## Problem:
From the first line to the last, reproduce the data exactly.

## Data block:
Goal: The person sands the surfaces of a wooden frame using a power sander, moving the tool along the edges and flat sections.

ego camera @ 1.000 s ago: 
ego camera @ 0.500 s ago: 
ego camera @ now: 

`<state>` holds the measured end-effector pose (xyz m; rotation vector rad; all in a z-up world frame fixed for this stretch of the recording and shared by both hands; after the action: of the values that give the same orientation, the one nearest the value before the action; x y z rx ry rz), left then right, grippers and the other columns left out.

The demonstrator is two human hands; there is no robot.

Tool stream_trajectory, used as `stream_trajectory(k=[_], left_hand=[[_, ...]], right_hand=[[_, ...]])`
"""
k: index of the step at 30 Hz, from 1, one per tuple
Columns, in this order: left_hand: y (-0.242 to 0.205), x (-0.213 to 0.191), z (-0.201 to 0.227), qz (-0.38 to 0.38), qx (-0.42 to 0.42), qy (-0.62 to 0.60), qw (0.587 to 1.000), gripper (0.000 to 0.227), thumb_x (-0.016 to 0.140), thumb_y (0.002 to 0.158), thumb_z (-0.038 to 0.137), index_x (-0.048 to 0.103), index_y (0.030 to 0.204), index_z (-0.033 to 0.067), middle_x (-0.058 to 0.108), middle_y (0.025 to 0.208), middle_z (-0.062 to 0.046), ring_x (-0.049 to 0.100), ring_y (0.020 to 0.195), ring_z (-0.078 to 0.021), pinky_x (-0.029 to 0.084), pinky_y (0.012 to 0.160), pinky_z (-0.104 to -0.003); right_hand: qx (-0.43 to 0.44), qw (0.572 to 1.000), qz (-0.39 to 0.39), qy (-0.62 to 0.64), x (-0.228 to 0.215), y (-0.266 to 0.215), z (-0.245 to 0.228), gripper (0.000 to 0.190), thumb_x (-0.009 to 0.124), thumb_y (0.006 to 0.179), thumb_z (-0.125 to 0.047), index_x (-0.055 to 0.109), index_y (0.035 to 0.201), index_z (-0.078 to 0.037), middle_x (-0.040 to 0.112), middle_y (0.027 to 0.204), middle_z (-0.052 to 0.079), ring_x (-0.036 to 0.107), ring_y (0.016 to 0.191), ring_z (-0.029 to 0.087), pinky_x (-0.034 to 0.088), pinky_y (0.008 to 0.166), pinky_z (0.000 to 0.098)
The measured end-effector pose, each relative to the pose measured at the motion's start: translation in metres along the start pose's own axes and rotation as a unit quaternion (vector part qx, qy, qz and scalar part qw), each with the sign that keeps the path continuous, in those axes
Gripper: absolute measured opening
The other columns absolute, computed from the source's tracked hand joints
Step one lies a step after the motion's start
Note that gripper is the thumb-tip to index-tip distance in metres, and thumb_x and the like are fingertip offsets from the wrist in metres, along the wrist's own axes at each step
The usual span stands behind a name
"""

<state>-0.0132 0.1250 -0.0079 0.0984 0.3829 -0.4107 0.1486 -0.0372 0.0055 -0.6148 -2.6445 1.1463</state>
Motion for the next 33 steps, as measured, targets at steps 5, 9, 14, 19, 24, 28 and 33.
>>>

## Response to this task:
Goal: The person sands the surfaces of a wooden frame using a power sander, moving the tool along the edges and flat sections.

ego camera @ 1.000 s ago: 
ego camera @ 0.500 s ago: 
ego camera @ now: 

`<state>` holds the measured end-effector pose (xyz m; rotation vector rad; all in a z-up world frame fixed for this stretch of the recording and shared by both hands; after the action: of the values that give the same orientation, the one nearest the value before the action; x y z rx ry rz), left then right, grippers and the other columns left out.

The demonstrator is two human hands; there is no robot.

Tool stream_trajectory, used as `stream_trajectory(k=[_], left_hand=[[_, ...]], right_hand=[[_, ...]])`
"""
k: index of the step at 30 Hz, from 1, one per tuple
Columns, in this order: left_hand: y (-0.242 to 0.205), x (-0.213 to 0.191), z (-0.201 to 0.227), qz (-0.38 to 0.38), qx (-0.42 to 0.42), qy (-0.62 to 0.60), qw (0.587 to 1.000), gripper (0.000 to 0.227), thumb_x (-0.016 to 0.140), thumb_y (0.002 to 0.158), thumb_z (-0.038 to 0.137), index_x (-0.048 to 0.103), index_y (0.030 to 0.204), index_z (-0.033 to 0.067), middle_x (-0.058 to 0.108), middle_y (0.025 to 0.208), middle_z (-0.062 to 0.046), ring_x (-0.049 to 0.100), ring_y (0.020 to 0.195), ring_z (-0.078 to 0.021), pinky_x (-0.029 to 0.084), pinky_y (0.012 to 0.160), pinky_z (-0.104 to -0.003); right_hand: qx (-0.43 to 0.44), qw (0.572 to 1.000), qz (-0.39 to 0.39), qy (-0.62 to 0.64), x (-0.228 to 0.215), y (-0.266 to 0.215), z (-0.245 to 0.228), gripper (0.000 to 0.190), thumb_x (-0.009 to 0.124), thumb_y (0.006 to 0.179), thumb_z (-0.125 to 0.047), index_x (-0.055 to 0.109), index_y (0.035 to 0.201), index_z (-0.078 to 0.037), middle_x (-0.040 to 0.112), middle_y (0.027 to 0.204), middle_z (-0.052 to 0.079), ring_x (-0.036 to 0.107), ring_y (0.016 to 0.191), ring_z (-0.029 to 0.087), pinky_x (-0.034 to 0.088), pinky_y (0.008 to 0.166), pinky_z (0.000 to 0.098)
The measured end-effector pose, each relative to the pose measured at the motion's start: translation in metres along the start pose's own axes and rotation as a unit quaternion (vector part qx, qy, qz and scalar part qw), each with the sign that keeps the path continuous, in those axes
Gripper: absolute measured opening
The other columns absolute, computed from the source's tracked hand joints
Step one lies a step after the motion's start
Note that gripper is the thumb-tip to index-tip distance in metres, and thumb_x and the like are fingertip offsets from the wrist in metres, along the wrist's own axes at each step
The usual span stands behind a name
"""

<state>-0.0132 0.1250 -0.0079 0.0984 0.3829 -0.4107 0.1486 -0.0372 0.0055 -0.6148 -2.6445 1.1463</state>
Motion for the next 33 steps, as measured, targets at steps 5, 9, 14, 19, 24, 28 and 33.
>>>

No more work remains on this exercise.